SOURCE DATA »

BEGIN

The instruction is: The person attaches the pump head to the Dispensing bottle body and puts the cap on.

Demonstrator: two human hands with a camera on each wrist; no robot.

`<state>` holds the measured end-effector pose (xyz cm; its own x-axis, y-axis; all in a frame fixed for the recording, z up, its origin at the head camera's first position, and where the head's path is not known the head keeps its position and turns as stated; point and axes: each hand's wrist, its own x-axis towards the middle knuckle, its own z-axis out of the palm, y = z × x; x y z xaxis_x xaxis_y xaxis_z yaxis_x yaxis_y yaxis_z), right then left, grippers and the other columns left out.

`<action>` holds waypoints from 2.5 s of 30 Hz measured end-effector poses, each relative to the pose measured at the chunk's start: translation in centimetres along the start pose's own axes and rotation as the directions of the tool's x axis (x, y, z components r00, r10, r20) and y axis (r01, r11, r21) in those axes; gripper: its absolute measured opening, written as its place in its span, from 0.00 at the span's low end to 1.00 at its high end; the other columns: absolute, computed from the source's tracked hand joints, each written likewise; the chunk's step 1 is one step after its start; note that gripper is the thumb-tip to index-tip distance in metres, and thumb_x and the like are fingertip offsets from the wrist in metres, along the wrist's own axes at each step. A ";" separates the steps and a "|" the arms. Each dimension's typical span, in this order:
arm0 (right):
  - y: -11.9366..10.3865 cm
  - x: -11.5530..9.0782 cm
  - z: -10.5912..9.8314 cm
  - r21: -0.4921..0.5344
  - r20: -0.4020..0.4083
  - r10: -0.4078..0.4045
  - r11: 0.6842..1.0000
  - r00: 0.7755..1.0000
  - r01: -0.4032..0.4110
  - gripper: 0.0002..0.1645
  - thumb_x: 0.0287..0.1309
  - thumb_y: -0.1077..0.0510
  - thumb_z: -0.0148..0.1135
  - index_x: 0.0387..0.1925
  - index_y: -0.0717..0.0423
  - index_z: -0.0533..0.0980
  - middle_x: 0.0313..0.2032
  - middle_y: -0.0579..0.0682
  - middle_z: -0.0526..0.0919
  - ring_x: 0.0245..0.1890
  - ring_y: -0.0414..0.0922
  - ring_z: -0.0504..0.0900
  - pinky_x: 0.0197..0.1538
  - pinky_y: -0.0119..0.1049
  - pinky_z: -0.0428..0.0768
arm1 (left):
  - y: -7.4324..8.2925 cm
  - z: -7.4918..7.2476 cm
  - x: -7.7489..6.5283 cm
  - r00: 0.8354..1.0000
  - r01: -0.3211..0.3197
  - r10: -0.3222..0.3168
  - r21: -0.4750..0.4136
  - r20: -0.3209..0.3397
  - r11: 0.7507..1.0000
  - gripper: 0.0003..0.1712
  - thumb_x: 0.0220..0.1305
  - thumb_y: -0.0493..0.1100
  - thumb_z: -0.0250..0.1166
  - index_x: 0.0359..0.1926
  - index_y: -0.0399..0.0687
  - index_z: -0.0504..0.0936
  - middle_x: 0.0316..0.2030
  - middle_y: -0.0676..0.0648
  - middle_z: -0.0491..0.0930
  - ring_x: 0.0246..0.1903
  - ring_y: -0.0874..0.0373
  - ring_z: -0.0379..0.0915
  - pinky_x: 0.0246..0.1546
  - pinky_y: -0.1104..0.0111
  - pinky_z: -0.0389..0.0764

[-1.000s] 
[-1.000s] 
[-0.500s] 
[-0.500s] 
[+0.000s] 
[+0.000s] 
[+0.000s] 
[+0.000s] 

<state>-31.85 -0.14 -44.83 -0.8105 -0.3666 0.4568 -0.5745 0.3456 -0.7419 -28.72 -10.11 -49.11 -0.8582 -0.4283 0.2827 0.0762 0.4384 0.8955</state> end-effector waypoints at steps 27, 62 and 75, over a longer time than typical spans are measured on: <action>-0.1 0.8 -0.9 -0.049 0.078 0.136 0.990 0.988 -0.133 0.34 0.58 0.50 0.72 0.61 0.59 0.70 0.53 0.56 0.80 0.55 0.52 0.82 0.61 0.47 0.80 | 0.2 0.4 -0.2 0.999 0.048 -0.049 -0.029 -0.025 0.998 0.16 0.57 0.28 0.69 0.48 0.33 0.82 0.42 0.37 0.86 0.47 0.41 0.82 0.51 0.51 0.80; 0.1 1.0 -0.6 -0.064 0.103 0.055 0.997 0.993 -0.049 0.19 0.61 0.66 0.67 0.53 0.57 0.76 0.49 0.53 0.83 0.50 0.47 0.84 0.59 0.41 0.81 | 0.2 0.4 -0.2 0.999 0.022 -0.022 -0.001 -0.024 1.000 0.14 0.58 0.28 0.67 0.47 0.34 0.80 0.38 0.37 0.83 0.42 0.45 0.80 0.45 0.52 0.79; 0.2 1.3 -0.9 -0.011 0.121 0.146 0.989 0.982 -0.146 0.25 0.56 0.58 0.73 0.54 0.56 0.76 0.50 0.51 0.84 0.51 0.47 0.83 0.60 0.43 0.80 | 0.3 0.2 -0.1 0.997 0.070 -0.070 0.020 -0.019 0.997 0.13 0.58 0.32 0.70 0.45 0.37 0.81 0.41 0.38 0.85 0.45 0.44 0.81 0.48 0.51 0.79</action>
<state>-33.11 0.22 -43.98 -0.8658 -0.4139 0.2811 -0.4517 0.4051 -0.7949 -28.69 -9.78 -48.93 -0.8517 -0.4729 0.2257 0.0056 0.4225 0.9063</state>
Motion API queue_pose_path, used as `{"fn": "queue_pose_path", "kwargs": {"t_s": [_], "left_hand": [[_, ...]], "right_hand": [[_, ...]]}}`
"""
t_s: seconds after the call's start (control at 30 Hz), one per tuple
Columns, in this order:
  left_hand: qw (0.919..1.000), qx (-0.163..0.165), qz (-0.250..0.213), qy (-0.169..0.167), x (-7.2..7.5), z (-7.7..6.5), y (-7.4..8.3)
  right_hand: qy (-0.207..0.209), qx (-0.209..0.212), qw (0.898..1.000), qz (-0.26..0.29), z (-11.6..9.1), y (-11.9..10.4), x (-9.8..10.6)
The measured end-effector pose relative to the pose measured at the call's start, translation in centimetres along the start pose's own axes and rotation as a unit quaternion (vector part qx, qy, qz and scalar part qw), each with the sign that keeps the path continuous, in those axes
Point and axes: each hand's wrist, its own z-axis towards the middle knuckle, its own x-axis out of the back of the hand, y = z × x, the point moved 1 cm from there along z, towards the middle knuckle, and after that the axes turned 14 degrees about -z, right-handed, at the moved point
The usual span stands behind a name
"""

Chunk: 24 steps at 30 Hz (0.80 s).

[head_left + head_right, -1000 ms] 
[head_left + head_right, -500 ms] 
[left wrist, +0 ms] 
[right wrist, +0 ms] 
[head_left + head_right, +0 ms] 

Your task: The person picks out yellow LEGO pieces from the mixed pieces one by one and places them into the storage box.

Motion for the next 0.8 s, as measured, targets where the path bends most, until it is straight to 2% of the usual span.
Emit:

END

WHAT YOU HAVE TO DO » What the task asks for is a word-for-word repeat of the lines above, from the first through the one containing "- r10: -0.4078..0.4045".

RESPONSE TO THIS TASK »
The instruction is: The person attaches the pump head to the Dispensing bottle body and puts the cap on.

Demonstrator: two human hands with a camera on each wrist; no robot.

`<state>` holds the measured end-effector pose (xyz cm; its own x-axis, y-axis; all in a frame fixed for the recording, z up, its origin at the head camera's first position, and where the head's path is not known the head keeps its position and turns as stated; point and axes: each hand's wrist, its own x-axis towards the middle knuckle, its own z-axis out of the palm, y = z × x; x y z xaxis_x xaxis_y xaxis_z yaxis_x yaxis_y yaxis_z), right then left, grippers and the other columns left out.

`<action>` holds waypoints from 2.5 s of 30 Hz measured end-effector poses, each relative to the pose measured at the chunk's start: translation in centimetres along the start pose's own axes and rotation as the directions of the tool's x axis (x, y, z components r00, r10, r20) and y axis (r01, r11, r21) in those axes; gripper: its absolute measured opening, written as its place in its span, from 0.00 at the span's low end to 1.00 at its high end; the other columns: absolute, computed from the source's tracked hand joints, each written likewise; the chunk's step 1 is one step after its start; note that gripper is the thumb-tip to index-tip distance in metres, and thumb_x and the like are fingertip offsets from the wrist in metres, along the wrist's own axes at each step. A ";" separates the steps and a "|" the arms. Each dimension's typical span, in this order:
arm0 (right):
  - y: -11.9366..10.3865 cm
  - x: -11.5530..9.0782 cm
  - z: -10.5912..9.8314 cm
  - r21: -0.4921..0.5344
  - r20: -0.4020..0.4083
  - r10: -0.4078..0.4045

There is nothing more to the output.